Wisconsin Attorney General Brad Schimel met Tuesday's deadline for asking the U.S. Supreme Court to review a state abortion law, insisting the state should be able to enforce it.
The law Wisconsin Republicans passed in 2013 requires abortion providers to have admitting privileges at a nearby hospital.
Two federal courts have declared the law unconstitutional.
The group Wisconsin Family Action lobbied for the law. President Julaine Appling says, ultimately, requiring that doctors who perform abortions have admitting privileges at a nearby hospital should an emergency occur is about protecting the well-being of women.
However, after the state passed the law, Planned Parenthood of Wisconsin sued. Mel Barnes represents the group, and she says the law has nothing to do with women's health.
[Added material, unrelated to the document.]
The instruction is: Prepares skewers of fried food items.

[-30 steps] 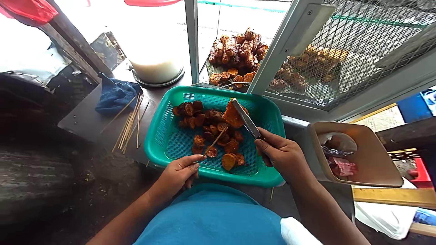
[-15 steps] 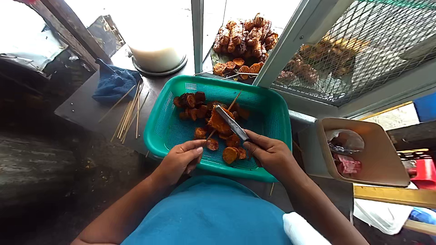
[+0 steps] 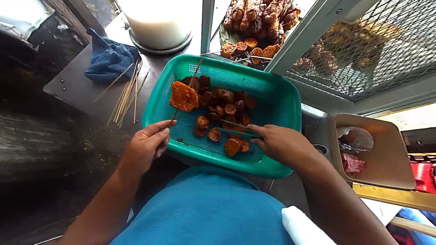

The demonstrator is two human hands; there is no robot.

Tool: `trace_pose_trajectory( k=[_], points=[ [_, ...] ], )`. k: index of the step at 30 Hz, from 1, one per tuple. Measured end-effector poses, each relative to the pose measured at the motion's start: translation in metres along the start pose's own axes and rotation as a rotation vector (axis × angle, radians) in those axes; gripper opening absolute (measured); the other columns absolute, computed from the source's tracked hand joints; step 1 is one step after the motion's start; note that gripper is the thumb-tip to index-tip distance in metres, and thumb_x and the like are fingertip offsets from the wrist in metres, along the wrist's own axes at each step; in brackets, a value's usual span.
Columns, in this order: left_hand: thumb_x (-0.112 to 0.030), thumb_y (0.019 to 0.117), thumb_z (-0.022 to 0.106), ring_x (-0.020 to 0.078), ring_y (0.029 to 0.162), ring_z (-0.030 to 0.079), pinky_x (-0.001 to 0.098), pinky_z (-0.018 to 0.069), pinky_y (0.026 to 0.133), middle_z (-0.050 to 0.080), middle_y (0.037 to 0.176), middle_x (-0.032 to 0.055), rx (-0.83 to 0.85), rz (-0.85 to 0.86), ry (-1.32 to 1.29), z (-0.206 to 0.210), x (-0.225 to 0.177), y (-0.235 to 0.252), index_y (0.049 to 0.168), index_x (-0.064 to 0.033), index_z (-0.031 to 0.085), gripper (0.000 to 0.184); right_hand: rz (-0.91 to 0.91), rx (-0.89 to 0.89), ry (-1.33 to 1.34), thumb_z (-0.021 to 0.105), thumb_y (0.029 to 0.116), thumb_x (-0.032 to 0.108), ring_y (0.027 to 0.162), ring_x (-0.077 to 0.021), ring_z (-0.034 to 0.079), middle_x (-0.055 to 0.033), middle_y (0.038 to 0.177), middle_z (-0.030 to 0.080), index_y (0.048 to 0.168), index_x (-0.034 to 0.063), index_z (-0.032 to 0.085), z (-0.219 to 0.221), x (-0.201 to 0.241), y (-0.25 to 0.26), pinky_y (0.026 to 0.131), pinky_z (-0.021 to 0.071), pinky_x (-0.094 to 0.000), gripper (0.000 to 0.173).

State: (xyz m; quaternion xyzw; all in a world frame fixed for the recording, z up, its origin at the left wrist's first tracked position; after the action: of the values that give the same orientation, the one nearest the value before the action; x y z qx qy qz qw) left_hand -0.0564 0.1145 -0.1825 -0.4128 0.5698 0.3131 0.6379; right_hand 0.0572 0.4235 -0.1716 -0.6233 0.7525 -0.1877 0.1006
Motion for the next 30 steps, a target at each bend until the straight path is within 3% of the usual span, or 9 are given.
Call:
trace_pose_trajectory(
  k=[5, 11, 15, 18, 22, 24, 25, 27, 30],
  points=[
    [-0.009, 0.1058, 0.045, 0.0034, 0.049, 0.043, 0.0139, 0.0351, 0.044, 0.056, 0.071, 0.0004, 0.023, -0.002, 0.033, 0.000, 0.004, -0.001, 0.131, -0.0064, 0.067, 0.034, 0.041, -0.152, -0.076, 0.064, 0.1029, 0.028, 0.089, -0.0351, 0.071, -0.0153, 0.104, 0.071, 0.143, 0.0211, 0.062, -0.012, -0.018, -0.007, 0.069, 0.0563, -0.0538, 0.041],
    [-0.011, 0.1055, 0.050, 0.0021, 0.050, 0.044, 0.0141, 0.0349, 0.045, 0.059, 0.071, -0.0018, 0.085, 0.005, 0.288, 0.000, -0.001, 0.003, 0.127, -0.0091, 0.070, 0.030, 0.018, -0.339, -0.122, 0.066, 0.1001, 0.018, 0.078, -0.0392, 0.069, -0.0204, 0.094, 0.068, 0.139, 0.0123, 0.064, -0.002, -0.020, 0.005, 0.059, 0.0539, -0.0536, 0.039],
    [-0.017, 0.1059, 0.054, 0.0018, 0.053, 0.046, 0.0164, 0.0363, 0.049, 0.059, 0.070, -0.0049, 0.108, 0.002, 0.525, -0.005, -0.006, 0.002, 0.125, -0.0157, 0.073, 0.027, 0.082, -0.205, -0.055, 0.062, 0.1043, 0.024, 0.088, -0.0417, 0.070, -0.0212, 0.104, 0.070, 0.143, 0.0138, 0.061, -0.008, -0.030, -0.005, 0.068, 0.0554, -0.0594, 0.040],
    [-0.022, 0.1059, 0.053, 0.0020, 0.057, 0.049, 0.0208, 0.0414, 0.054, 0.061, 0.073, -0.0059, 0.171, 0.004, 0.732, -0.011, -0.007, 0.004, 0.124, -0.0194, 0.073, 0.027, 0.152, 0.006, -0.077, 0.063, 0.1032, 0.030, 0.096, -0.0383, 0.071, -0.0164, 0.104, 0.073, 0.135, 0.0170, 0.067, -0.011, -0.040, -0.024, 0.077, 0.0551, -0.0600, 0.035],
    [-0.018, 0.1070, 0.052, 0.0110, 0.079, 0.063, 0.0371, 0.0534, 0.073, 0.072, 0.098, 0.0009, 0.303, 0.083, 0.977, 0.005, -0.020, 0.014, 0.124, -0.0174, 0.073, 0.027, 0.189, 0.181, -0.080, 0.058, 0.1059, 0.034, 0.101, -0.0357, 0.071, -0.0141, 0.105, 0.074, 0.131, 0.0151, 0.068, -0.008, -0.036, -0.028, 0.083, 0.0546, -0.0579, 0.033],
    [-0.014, 0.1068, 0.052, 0.0177, 0.096, 0.069, 0.0449, 0.0547, 0.087, 0.074, 0.110, 0.0050, 0.345, 0.127, 1.056, 0.018, -0.026, 0.017, 0.125, -0.0157, 0.073, 0.028, 0.184, 0.191, -0.065, 0.056, 0.1066, 0.033, 0.100, -0.0362, 0.071, -0.0149, 0.103, 0.074, 0.130, 0.0141, 0.068, -0.004, -0.033, -0.024, 0.083, 0.0545, -0.0583, 0.032],
    [-0.013, 0.1067, 0.052, 0.0193, 0.099, 0.069, 0.0460, 0.0542, 0.089, 0.074, 0.112, 0.0059, 0.354, 0.147, 1.068, 0.024, -0.028, 0.018, 0.125, -0.0152, 0.073, 0.028, 0.185, 0.195, -0.068, 0.056, 0.1068, 0.032, 0.101, -0.0359, 0.070, -0.0149, 0.104, 0.074, 0.131, 0.0150, 0.068, -0.004, -0.032, -0.023, 0.083, 0.0546, -0.0574, 0.032],
    [-0.014, 0.1067, 0.052, 0.0173, 0.096, 0.069, 0.0431, 0.0547, 0.087, 0.074, 0.110, 0.0043, 0.357, 0.179, 1.068, 0.027, -0.029, 0.020, 0.124, -0.0163, 0.073, 0.028, 0.181, 0.153, -0.089, 0.057, 0.1063, 0.032, 0.099, -0.0338, 0.071, -0.0128, 0.102, 0.074, 0.131, 0.0200, 0.068, -0.003, -0.028, -0.027, 0.080, 0.0553, -0.0544, 0.030],
    [-0.016, 0.1066, 0.052, 0.0143, 0.092, 0.068, 0.0405, 0.0549, 0.084, 0.073, 0.110, 0.0028, 0.345, 0.173, 1.044, 0.020, -0.027, 0.021, 0.124, -0.0170, 0.073, 0.028, 0.104, -0.084, -0.079, 0.063, 0.1039, 0.028, 0.088, -0.0342, 0.073, -0.0137, 0.099, 0.074, 0.133, 0.0236, 0.070, 0.004, -0.022, -0.041, 0.067, 0.0560, -0.0528, 0.030]
  ],
)
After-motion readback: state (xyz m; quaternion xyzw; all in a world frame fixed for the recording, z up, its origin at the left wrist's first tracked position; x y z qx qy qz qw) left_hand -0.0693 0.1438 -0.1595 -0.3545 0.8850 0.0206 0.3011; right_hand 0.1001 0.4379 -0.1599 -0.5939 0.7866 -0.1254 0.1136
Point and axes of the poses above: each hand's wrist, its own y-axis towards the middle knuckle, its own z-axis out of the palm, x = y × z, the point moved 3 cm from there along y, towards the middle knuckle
Barnes says, "The intent of this law is to put obstacles in the path of women seeking safe, legal abortion care in Wisconsin."
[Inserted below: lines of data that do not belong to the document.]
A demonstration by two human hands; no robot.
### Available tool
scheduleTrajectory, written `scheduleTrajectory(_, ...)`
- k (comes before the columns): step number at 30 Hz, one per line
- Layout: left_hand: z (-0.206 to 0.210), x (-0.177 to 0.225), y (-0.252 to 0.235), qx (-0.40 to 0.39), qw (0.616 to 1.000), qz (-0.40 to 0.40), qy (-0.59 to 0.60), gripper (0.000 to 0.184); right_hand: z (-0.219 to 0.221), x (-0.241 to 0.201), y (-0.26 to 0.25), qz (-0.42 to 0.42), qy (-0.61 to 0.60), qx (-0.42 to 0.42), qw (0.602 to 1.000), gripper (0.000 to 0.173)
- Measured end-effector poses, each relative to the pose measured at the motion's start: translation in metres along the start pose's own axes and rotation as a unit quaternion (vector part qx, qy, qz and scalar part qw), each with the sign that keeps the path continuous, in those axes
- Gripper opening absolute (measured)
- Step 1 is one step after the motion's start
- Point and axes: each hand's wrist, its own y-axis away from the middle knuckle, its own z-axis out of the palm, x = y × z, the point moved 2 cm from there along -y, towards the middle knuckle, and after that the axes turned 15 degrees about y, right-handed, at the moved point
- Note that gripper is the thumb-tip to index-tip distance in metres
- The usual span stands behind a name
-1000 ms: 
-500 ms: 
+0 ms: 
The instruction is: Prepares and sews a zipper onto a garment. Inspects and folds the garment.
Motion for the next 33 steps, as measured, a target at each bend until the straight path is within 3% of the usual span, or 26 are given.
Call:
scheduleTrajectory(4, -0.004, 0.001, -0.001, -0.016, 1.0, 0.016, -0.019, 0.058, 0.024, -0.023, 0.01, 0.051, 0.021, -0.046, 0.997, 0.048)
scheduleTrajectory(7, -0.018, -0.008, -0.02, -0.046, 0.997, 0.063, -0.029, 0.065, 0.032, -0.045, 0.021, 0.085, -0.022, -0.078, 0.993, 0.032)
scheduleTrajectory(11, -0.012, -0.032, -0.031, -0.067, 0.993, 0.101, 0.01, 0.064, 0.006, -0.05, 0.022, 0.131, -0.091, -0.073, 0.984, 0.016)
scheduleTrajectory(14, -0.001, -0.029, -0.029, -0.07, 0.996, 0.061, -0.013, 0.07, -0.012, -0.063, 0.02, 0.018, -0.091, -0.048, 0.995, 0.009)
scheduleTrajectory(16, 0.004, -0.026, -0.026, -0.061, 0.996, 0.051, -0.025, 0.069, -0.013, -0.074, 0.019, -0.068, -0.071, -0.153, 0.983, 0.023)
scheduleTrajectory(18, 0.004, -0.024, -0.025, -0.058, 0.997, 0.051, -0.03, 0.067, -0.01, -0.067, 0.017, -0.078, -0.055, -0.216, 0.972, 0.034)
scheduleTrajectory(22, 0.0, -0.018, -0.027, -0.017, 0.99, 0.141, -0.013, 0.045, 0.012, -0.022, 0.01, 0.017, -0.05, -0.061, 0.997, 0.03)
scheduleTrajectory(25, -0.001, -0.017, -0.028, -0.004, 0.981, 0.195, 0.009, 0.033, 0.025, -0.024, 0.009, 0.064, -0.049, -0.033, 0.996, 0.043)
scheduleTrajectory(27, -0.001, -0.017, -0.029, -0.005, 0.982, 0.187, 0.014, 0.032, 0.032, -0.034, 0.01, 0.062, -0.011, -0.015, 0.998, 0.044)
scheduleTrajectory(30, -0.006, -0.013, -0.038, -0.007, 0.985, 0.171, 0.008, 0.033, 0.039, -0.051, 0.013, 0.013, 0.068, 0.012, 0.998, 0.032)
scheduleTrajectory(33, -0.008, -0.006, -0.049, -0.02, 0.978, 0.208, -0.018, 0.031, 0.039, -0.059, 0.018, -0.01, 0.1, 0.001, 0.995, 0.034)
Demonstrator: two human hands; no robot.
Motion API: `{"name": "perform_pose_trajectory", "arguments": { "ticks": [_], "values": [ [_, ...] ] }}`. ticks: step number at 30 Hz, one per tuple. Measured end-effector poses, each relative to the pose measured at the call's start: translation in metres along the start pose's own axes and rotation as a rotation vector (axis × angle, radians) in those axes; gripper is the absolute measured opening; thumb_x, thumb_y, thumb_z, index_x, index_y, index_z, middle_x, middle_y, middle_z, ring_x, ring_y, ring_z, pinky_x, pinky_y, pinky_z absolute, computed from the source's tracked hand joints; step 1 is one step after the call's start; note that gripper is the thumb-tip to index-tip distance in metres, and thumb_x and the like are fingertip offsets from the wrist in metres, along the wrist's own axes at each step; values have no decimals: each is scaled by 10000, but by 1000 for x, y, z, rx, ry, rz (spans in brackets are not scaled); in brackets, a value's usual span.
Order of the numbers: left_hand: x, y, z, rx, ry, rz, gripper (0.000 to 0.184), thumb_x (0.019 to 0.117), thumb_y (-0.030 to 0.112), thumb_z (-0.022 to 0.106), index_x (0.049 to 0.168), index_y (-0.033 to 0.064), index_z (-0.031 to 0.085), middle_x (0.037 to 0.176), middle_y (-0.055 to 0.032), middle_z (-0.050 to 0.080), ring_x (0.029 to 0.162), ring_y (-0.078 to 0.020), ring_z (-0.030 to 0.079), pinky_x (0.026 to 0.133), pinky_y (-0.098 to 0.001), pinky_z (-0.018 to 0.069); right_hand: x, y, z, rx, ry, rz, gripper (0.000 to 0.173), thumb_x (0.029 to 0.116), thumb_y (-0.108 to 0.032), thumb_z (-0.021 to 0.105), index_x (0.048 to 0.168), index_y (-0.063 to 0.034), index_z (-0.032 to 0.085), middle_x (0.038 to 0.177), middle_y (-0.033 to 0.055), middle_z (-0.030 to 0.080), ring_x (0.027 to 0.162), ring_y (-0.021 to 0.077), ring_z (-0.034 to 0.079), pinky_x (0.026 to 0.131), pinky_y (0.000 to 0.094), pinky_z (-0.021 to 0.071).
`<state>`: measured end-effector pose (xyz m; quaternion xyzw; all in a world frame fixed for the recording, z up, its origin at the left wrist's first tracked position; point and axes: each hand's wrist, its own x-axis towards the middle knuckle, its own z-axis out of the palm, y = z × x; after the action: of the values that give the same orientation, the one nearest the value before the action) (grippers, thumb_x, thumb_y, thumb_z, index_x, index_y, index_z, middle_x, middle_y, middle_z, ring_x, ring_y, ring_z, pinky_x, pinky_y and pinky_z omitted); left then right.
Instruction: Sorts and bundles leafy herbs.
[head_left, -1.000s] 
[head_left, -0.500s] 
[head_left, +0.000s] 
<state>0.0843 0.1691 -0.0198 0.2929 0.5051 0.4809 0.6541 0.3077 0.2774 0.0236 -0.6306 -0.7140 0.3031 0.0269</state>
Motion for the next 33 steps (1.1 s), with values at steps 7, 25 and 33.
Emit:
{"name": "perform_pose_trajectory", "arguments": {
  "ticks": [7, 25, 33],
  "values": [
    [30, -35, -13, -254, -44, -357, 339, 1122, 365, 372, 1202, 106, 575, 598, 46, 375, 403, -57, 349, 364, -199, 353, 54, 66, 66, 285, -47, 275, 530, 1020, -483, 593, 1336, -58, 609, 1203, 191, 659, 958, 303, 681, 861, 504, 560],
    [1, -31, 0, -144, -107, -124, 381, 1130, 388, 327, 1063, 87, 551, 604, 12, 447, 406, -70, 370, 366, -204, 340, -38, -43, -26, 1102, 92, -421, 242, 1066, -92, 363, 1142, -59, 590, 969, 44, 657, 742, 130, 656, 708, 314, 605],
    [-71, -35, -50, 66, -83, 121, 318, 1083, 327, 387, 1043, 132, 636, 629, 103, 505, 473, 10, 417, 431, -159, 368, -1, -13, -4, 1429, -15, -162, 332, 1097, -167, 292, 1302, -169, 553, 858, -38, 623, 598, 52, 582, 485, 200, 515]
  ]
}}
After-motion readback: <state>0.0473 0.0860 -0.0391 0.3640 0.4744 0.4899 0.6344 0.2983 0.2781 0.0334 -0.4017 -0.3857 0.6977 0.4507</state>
If the U.S. Supreme Court decides to hear the case, UW-Madison constitutional law expert Howard Schweber says those are the arguments it will hear.
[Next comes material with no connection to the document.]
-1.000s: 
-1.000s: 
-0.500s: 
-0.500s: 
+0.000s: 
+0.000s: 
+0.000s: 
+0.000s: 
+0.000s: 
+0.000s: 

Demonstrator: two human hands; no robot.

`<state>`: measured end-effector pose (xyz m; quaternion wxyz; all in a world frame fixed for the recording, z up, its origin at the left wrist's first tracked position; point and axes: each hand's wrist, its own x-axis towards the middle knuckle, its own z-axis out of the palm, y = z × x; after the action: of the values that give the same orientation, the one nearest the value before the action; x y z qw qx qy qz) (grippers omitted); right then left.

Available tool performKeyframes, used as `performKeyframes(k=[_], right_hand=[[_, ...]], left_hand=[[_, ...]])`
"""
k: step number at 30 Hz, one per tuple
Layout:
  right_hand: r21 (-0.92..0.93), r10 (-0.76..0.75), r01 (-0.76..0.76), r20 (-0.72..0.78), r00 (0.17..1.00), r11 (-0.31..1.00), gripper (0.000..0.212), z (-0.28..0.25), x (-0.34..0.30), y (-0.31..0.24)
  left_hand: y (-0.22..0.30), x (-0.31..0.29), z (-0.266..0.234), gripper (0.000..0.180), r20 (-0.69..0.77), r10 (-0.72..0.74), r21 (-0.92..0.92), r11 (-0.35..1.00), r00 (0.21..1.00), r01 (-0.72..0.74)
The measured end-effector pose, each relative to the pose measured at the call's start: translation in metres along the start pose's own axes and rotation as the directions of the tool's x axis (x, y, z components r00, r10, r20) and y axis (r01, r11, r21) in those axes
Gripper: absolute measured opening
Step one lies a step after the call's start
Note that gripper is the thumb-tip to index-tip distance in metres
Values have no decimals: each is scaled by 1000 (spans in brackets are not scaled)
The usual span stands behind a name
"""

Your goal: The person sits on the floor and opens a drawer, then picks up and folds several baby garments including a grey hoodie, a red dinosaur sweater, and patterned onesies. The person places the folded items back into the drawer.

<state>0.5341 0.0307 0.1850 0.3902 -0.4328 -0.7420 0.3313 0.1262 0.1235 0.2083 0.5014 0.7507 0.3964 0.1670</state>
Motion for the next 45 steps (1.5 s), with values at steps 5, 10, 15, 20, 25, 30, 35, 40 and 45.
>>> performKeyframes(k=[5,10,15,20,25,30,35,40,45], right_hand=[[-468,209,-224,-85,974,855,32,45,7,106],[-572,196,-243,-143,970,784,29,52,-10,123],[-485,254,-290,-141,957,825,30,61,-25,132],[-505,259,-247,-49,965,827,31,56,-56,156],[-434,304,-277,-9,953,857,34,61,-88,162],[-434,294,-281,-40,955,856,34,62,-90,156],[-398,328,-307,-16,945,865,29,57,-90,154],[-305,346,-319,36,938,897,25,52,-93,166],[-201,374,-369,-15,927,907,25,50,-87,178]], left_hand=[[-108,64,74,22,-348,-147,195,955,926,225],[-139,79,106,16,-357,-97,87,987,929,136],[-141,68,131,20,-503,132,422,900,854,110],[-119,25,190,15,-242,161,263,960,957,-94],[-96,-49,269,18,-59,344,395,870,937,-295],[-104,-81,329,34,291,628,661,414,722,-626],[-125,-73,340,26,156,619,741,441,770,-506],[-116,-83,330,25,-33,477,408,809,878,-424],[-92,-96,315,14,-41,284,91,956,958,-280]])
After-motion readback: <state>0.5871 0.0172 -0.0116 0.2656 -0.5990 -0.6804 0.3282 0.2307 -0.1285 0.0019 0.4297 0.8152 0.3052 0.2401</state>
Schweber says, "The real question comes down to is, is this a good faith health protective regulation in the first place, or a disguised effort to impose an undue burden on the exercise of the right."
Schweber says the 7th Circuit Court of Appeals decided, in a two-to-one ruling, the Wisconsin law requiring doctors who perform abortions to have admitting privileges was a disguised effort to impose an undue burden on women seeking abortion. "The 7th Circuit used very unsparing language in saying we don’t believe a word of Wisconsin’s argument. They were quite scornful of Wisconsin’s claims that it was trying to protect health," he says.
Judge Richard Posner, a Reagan appointee, wrote that opinion for the majority.
Mel Barnes of Planned Parenthood says Posner, and the lower federal court before him, got it right. "As the judges who have heard this case have repeatedly found, this law does nothing to advance women’s health in the state. It’s not about women’s health. It’s about playing politics," Barnes says.
Wisconsin Family Action's Julaine Appling says Judge Posner got it wrong. "I think it’s impertinent on his part to believe he knows the minds and motives of the people that are representing the majority of the people here in our state," she says.
"The Republicans that passed that law had a solid majority, there was unanimity amongst them, to put that type of protective measure in there for women, and I think it’s wrong for the judges to presume they know better than the people and those that we elect to represent us as to why we’re doing what we’re doing," Appling says.
Appling and Wisconsin Attorney General Brad Schimel may find the recent death of Supreme Court Justice Antonin Scalia to be problematic for their case, according to Schweber. He says, "Scalia was the anchor of a five member majority that strongly favored the right of states to regulate abortion, and frankly, repeatedly and frequently expressed doubt the validity of the right to abortion as expressed in Roe vs. Wade in the first place."
If the existing high court takes Schimel’s case, Schweber says, there are two likely outcomes.
"In the event this case (goes) to the Supreme Court while there were only eight justices and the outcome was a four to four split, then the 7th Circuit’s ruling would stand and this law would be struck down," Schweber says. "In the event this case goes to the Supreme Court with only eight justices and justice Kennedy votes to uphold the law so we get a five-three division, then, of course, the law would be upheld, but court watchers tend to think that’s not a terribly likely outcome."
Schweber says we probably won’t know if the Supreme Court has decided to hear the case until the end of this term in June.
One other possibility is that the high court could combine several abortion-related cases.
Schweber says if Schimel v. Planned Parenthood of Wisconsin is combined with challenges to more stringent abortion regulations, like those in Texas, the court could let all of their lower court rulings stand.